Рассеянно слушая, как они продолжают разговор о лекарствах, окидываю взглядом комнату. Большая, светлая, с нежно-зелеными обоями. У стены стоит кровать, застеленная велюровым одеялом, на стене - плазменный телевизор. Большое окно обрамлено тяжёлыми темно-зелеными гардинами с тиснёным узором.
Замечаю картину. Это пейзаж акварелью: высокие сосны, впивающиеся своими верхушками в розовые облака. В целом, комната больше напоминает номер какого-нибудь дорогого отеля: всё красиво, чисто, со вкусом. Ловлю себя на мысли, что моя квартирка выглядит куда хуже.Вот будет у тебя артрит с артрозом, да катаракта со склерозом, может, и будешь так жить, - сама пресекаю зависть, показавшую нос из тёмных закоулков души.
Голос Светы резко вырывает меня из собственных раздумий:
– Давление у вас в норме,- она убирает в стол тонометр, - хоть стометровку беги.
– Скажешь тоже, - с недоверием хмыкает Лидия Михайловна, но потом улыбается.
– У нас сегодня бассейн в полпятого. Пора собираться. Вита, хватай вон ту сумку, - командует Света, указывая на спортивную сумку, по-видимому, с купальными принадлежностями. А сама берёт под руку Лидию Михайловну, и мы втроем чинно покидаем комнату.
Оставив нашу купальщицу в надёжных мускулистых руках молодого тренера по водной аэробике, мы выходим на улицу.
Жара спала, и теперь по узеньким дорожкам передвигается уже заметно больше людей.
– Ну что, через час нужно будет забирать нашу водную нимфу. Ужин здесь в шесть.
– А где медсёстры едят?
– Вместе с постояльцами. Ещё один плюс нашей работы: тут не только хорошо платят, а еще и кормят вкусно и бесплатно.
***
Действительно вкусно.
Мы сидим за небольшим столиком, покрытым золотистой скатертью.

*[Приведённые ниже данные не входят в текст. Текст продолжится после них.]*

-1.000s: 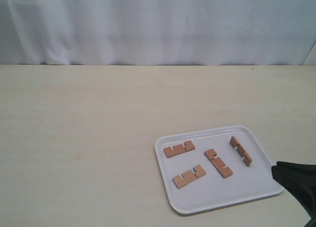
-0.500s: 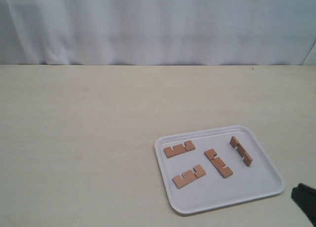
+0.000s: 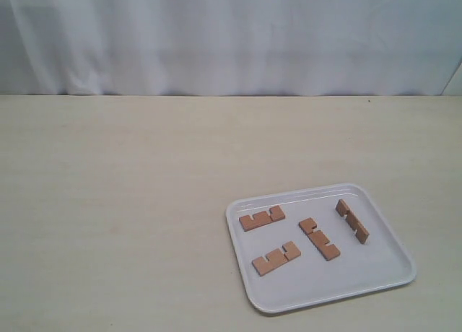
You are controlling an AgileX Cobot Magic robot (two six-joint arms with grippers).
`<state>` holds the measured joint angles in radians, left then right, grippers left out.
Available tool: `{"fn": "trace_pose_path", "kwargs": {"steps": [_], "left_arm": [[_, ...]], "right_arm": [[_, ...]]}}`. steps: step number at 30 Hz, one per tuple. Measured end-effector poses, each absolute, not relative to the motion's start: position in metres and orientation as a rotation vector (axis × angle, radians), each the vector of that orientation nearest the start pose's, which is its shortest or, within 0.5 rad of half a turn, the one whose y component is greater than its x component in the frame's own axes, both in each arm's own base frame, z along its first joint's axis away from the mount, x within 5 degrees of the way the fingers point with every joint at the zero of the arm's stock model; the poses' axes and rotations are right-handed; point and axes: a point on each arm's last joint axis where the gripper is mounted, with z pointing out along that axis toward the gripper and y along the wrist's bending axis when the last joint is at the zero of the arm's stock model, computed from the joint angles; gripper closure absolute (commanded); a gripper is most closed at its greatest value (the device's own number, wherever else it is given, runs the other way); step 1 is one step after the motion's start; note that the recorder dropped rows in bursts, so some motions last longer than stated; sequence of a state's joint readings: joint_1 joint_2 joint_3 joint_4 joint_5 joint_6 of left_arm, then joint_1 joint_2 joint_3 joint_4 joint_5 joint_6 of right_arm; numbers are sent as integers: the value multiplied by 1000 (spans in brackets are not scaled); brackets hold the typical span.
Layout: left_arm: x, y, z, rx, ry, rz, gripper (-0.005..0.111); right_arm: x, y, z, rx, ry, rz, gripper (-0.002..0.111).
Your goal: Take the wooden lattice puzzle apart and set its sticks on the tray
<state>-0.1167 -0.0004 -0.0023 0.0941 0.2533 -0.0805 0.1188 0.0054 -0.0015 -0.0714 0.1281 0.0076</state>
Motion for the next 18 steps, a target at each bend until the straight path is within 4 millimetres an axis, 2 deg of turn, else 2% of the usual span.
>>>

Я с упоением жую наивкуснейший гуляш.
Всё-таки свежий воздух вызывает зверский аппетит.
Заметив, с какой скоростью я орудую вилкой, Лидия Михайловна улыбается:
– Не бойся, этот кролик уже никуда не убежит.

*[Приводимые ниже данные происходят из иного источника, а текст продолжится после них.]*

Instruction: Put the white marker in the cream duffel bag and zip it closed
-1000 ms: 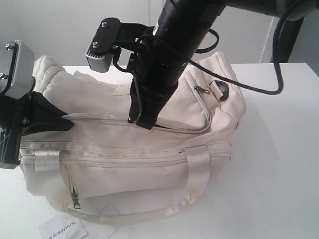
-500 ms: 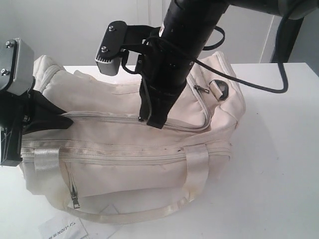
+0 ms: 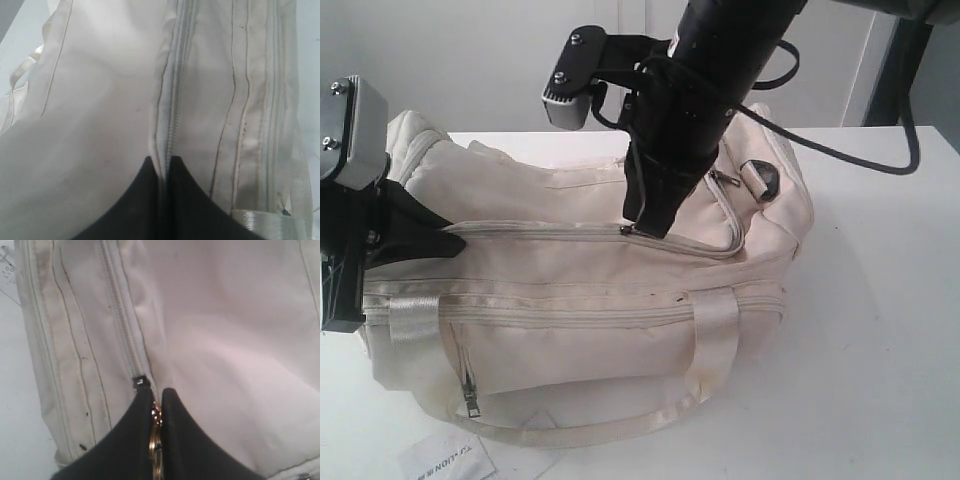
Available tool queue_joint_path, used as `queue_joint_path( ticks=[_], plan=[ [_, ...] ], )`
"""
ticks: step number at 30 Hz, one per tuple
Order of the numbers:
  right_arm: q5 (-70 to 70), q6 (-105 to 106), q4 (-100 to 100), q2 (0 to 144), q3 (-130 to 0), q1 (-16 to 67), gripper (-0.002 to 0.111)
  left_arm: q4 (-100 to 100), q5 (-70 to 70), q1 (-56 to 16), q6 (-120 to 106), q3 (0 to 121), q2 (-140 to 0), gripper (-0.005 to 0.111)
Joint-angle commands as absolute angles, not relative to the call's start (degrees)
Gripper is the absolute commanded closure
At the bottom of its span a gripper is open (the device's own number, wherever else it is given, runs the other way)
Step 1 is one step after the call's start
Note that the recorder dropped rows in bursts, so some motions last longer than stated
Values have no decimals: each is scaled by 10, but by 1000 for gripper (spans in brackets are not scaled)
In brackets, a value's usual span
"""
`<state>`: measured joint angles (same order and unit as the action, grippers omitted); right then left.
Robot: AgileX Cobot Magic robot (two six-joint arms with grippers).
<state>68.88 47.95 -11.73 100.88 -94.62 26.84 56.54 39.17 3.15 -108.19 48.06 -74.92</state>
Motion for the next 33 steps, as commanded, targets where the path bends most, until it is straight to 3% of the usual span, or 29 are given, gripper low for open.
queue_joint_path(
  ticks=[1,33],
  plan=[
    [700,476,-100,1001,-945,245,108,574,388,32,-1076,478,-748,107],
    [700,476,-71,1001,-945,197,108,574,390,32,-1061,478,-747,107]
  ],
)
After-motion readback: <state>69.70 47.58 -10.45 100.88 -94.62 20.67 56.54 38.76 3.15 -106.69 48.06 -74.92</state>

Я смущенно опускаю глаза и сглатываю, стараясь совершать менее энергичные движения приборами.
– Кушай-кушай, а то вон какая худая, - Света пододвигает ко мне поближе стакан с каким-то напитком розового цвета и добавляет:
– И компот не забудь, он тут вкусный, из смородины.
Затем она берёт лежащий под солонкой листок бумаги. На нём напечатаны названия разных блюд:
– А вот и меню на следующий день. Ну, Лидия Михайловна, что завтра кушать будем?
– Да ничего не хочу, - фыркает пожилая женщина.
– Так нельзя. Вот рыба: морской окунь отварной с пюре. Или язык с брокколи, котлета пожарская с цветной капустой...
– Язык, говоришь? Ну, ладно, давай язык. Меня Гриша на первом нашем свидании языком угощал, - она хихикает.
– Пригласил в ресторан. Сказал: "Заказывай, что хочешь. Плачу за всё". А я возьми - и язык закажи. Мы студентами были, особо не разгуляешься. А он даже виду не показал. Только потом признался: боялся, что я ещё что-нибудь под конец закажу, и у него денег не хватит. Проводил меня до дому, а к себе пешком пошёл, на метро уже не хватило. Эх, Гришенька мой, Гриша...
– в её глазах наметились слёзы.
– Какой у вас муж был, настоящий джентльмен. Не то, что сейчас мужики, - кидает Света, хмурясь.
– Мой только и может на диване лежать, да в гараже с друзьями водку глушить. Пьяница несчастный!
Она в сердцах машет рукой.
– Что ты, Светочка, так про мужчин нельзя.
– Нельзя-нельзя. Нечего про него вообще говорить, - успокаиваясь, Света берёт себя в руки.
– А ты, кефирчик, что будешь?
– Не знаю, - мешкаю я.
– Пожалуй, тоже язык.
А то сосиски с макаронами уже надоели.